# Covariance of a joint distribution: Factoring implies Independence discrepancy

Given the joint density: $$f(x,y)=\frac{16}{x^5y^6}, x,y\geq 1$$

We are asked to find the Cov$(X,Y)$. The solution manual says that Cov$(X,Y)=0$ because of factoring $f(x,y)=\frac{4}{x^5}\cdot \frac{4}{y^6}$.

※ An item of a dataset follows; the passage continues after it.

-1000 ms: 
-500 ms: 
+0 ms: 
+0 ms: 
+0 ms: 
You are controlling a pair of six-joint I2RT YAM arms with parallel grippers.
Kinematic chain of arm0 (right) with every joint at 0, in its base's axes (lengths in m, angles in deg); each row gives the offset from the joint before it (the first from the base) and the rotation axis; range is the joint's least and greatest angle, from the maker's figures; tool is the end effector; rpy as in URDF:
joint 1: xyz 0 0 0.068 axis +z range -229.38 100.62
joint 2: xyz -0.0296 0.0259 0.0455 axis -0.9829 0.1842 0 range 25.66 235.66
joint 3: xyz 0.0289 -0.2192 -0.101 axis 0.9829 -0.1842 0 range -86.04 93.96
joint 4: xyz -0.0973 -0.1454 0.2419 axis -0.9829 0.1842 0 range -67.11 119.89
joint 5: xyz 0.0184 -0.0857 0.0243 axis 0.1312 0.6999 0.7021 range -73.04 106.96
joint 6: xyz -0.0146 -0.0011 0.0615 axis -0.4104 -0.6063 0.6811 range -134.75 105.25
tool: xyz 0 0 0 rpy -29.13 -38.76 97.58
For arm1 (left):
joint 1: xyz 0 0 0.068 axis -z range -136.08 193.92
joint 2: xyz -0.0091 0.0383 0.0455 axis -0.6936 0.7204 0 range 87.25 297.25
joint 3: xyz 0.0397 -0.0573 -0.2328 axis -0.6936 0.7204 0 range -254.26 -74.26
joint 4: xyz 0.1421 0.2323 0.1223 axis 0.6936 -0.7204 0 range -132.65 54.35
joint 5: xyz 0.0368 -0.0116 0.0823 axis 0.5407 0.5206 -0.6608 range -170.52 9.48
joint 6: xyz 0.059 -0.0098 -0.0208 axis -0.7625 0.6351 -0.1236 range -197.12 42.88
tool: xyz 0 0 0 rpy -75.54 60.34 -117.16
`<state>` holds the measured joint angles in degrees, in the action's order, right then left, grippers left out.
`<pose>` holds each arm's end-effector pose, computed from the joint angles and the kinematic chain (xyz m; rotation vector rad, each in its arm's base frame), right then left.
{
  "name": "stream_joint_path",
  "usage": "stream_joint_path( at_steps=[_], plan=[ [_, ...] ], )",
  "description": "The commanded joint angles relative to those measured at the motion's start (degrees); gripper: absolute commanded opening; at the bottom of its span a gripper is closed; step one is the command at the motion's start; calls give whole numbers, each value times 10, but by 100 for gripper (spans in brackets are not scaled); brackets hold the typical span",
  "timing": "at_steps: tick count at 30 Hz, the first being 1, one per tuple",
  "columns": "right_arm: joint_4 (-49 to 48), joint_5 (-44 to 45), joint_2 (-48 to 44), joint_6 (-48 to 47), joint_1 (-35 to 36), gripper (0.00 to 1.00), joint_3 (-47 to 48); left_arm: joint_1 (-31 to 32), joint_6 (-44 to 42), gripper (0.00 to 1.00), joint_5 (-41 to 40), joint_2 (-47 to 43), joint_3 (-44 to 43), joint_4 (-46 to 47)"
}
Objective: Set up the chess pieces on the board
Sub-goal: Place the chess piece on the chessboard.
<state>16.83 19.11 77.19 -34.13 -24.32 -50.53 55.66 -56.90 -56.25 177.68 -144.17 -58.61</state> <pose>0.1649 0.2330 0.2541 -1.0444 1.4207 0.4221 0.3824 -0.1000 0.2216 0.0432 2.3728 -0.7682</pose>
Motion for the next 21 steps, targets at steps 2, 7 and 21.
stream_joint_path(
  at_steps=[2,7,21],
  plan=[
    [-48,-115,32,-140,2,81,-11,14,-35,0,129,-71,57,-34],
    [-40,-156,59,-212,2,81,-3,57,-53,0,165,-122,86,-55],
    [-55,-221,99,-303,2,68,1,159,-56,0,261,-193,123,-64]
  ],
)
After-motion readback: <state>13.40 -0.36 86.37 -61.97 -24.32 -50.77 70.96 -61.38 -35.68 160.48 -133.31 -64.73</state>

However, using Cov$(X,Y)=<XY>-<X><Y>$, I checked the Expectations both by hand and through Mathematica:

$$<X>=\int _1^\infty \int _1^\infty x f(x,y) dx dy=\frac{16}{15}$$ $$<Y>=\int _1^\infty \int _1^\infty y f(x,y) dx dy=1$$ $$<XY>=\int _1^\infty \int _1^\infty x y f(x,y) dx dy=\frac{4}{3}$$

so that Cov$(X,Y)=\frac{4}{3}-\frac{16}{15}=\frac{4}{15}\neq 0$

Should they not return the same value? I also computed the marginal distributions: $$f_X(x)=\int _1^\infty f(x,y)dy=\frac{16}{5x^5}\neq \frac{4}{x^5}$$ $$f_Y(y)=\int _1^\infty f(x,y)dx=\frac{4}{y^6}$$

Is this a mistake in my answer key? When can you use the factoring shortcut to determine if two variables $X,Y$ are independent?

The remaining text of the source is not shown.